Mieszkańcy niewielkiej spółdzielni w Brańsku (woj. podlaskie) borykają się z ogromną podwyżką czynszów. Prezes spółdzielni twierdzi, że wszystko przez inflację i ceny węgla. Trzeba też spłacać kredyt zaciągnięty na termomodernizację bloków. Niektórzy z mieszkańców mają dylemat - zapłacić czynsz czy kupić leki.
Wcześniej płacili mniej więcej 800 złotych czynszu za około 50-metrowe mieszkania, teraz niektórzy muszą płacić 1,3 a nawet 1,4 tysiąca złotych. Chodzi o niewielką spółdzielnię w Brańsku, która ma 10 bloków i 400 mieszkańców.
Prezes spółdzielni powiedział naszemu reporterowi, że mieszkańcy mają własną kotłownię, a czynsze zostały podniesione z uwagi m.in. na inflację i ceny węgla. Ponadto trzeba spłacać kredyt, który został zaciągnięty na termomodernizację bloków.
1350 złotych za 46,5 metra
- To wszystko jest zrzucane na mieszkańców. A mieszkańcy mówią, jak żyć w Brańsku, skoro jest tu drożej niż nawet w większych miastach – zaznaczył Mateusz Grzymkowski, reporter TVN24.

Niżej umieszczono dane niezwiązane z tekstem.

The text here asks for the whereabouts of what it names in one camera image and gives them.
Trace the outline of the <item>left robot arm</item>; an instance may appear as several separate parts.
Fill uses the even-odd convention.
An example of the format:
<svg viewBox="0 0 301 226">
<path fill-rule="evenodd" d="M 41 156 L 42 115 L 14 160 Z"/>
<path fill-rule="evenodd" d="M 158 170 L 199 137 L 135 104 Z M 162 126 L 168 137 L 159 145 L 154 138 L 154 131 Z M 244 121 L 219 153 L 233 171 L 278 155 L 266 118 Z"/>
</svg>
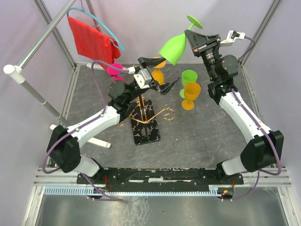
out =
<svg viewBox="0 0 301 226">
<path fill-rule="evenodd" d="M 128 118 L 135 109 L 134 100 L 146 91 L 152 89 L 162 95 L 170 91 L 179 80 L 178 77 L 161 85 L 149 72 L 150 68 L 165 60 L 164 57 L 140 57 L 139 66 L 126 69 L 102 60 L 93 61 L 93 64 L 103 64 L 118 72 L 131 74 L 134 80 L 131 83 L 122 80 L 113 81 L 109 90 L 110 102 L 104 103 L 104 108 L 93 116 L 68 127 L 56 126 L 52 131 L 46 157 L 51 158 L 64 173 L 76 171 L 87 175 L 94 184 L 102 182 L 104 173 L 101 165 L 94 159 L 81 155 L 81 147 L 95 135 Z"/>
</svg>

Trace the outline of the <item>pink wine glass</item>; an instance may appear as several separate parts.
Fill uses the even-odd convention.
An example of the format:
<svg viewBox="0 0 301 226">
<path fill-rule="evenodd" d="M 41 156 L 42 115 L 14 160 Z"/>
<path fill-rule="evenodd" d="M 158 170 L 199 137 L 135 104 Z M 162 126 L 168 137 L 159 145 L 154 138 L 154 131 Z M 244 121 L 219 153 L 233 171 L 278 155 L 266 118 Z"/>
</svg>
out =
<svg viewBox="0 0 301 226">
<path fill-rule="evenodd" d="M 111 64 L 111 66 L 123 70 L 123 66 L 121 64 L 113 63 L 113 64 Z M 123 82 L 125 82 L 124 78 L 119 76 L 121 71 L 119 71 L 115 68 L 111 68 L 111 67 L 108 66 L 107 69 L 106 69 L 107 73 L 112 77 L 112 81 L 113 82 L 114 81 L 123 81 Z"/>
</svg>

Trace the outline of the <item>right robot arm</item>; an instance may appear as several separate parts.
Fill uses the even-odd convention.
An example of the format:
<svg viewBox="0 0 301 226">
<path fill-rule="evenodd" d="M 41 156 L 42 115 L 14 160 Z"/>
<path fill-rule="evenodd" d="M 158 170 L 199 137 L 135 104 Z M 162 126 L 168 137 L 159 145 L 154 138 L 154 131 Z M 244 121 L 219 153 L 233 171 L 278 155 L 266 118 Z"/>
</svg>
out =
<svg viewBox="0 0 301 226">
<path fill-rule="evenodd" d="M 240 66 L 238 58 L 219 53 L 222 44 L 238 39 L 238 32 L 228 36 L 226 41 L 221 41 L 218 34 L 203 35 L 191 30 L 185 30 L 184 34 L 194 56 L 201 57 L 206 67 L 210 78 L 209 96 L 227 112 L 247 142 L 240 155 L 217 164 L 217 182 L 226 184 L 234 174 L 254 171 L 278 176 L 284 136 L 265 125 L 241 97 L 234 85 Z"/>
</svg>

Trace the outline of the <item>green wine glass front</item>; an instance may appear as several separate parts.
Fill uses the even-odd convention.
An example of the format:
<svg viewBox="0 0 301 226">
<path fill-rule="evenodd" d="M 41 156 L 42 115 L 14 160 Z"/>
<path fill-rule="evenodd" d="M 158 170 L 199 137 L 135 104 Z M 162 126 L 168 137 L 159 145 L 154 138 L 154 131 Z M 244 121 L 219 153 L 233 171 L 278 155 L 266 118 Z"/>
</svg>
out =
<svg viewBox="0 0 301 226">
<path fill-rule="evenodd" d="M 169 39 L 163 47 L 159 50 L 159 54 L 164 57 L 172 65 L 176 65 L 181 59 L 186 48 L 186 35 L 176 35 Z"/>
</svg>

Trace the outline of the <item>orange wine glass front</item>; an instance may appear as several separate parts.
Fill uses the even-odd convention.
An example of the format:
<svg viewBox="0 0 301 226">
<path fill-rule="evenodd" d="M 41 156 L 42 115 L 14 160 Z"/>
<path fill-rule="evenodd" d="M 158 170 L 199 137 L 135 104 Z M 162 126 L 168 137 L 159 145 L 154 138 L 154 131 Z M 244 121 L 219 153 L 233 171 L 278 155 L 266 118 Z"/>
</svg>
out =
<svg viewBox="0 0 301 226">
<path fill-rule="evenodd" d="M 163 85 L 165 83 L 164 75 L 163 75 L 162 71 L 160 70 L 165 65 L 166 65 L 166 61 L 163 61 L 162 63 L 155 66 L 154 67 L 155 70 L 151 73 L 154 80 L 156 80 L 160 85 Z"/>
</svg>

Jedna z mieszkanek mówiła przed kamerą TVN24, że musi teraz płacić 1,1 tys. zł za 52-metrowe mieszkania. Inna powiedziała, że za ponad 63-metrowy lokal płaci z mężem ponad 1,2 tys. zł. Kolejna – 1350 zł za "46,5 metra".
Nie mają na leki
- Taką dostaliśmy teraz podwyżkę - zaznaczyła.
Niektóre z osób, z którymi rozmawiał nasz reporter mają dylemat - zapłacić czynsz czy kupić leki.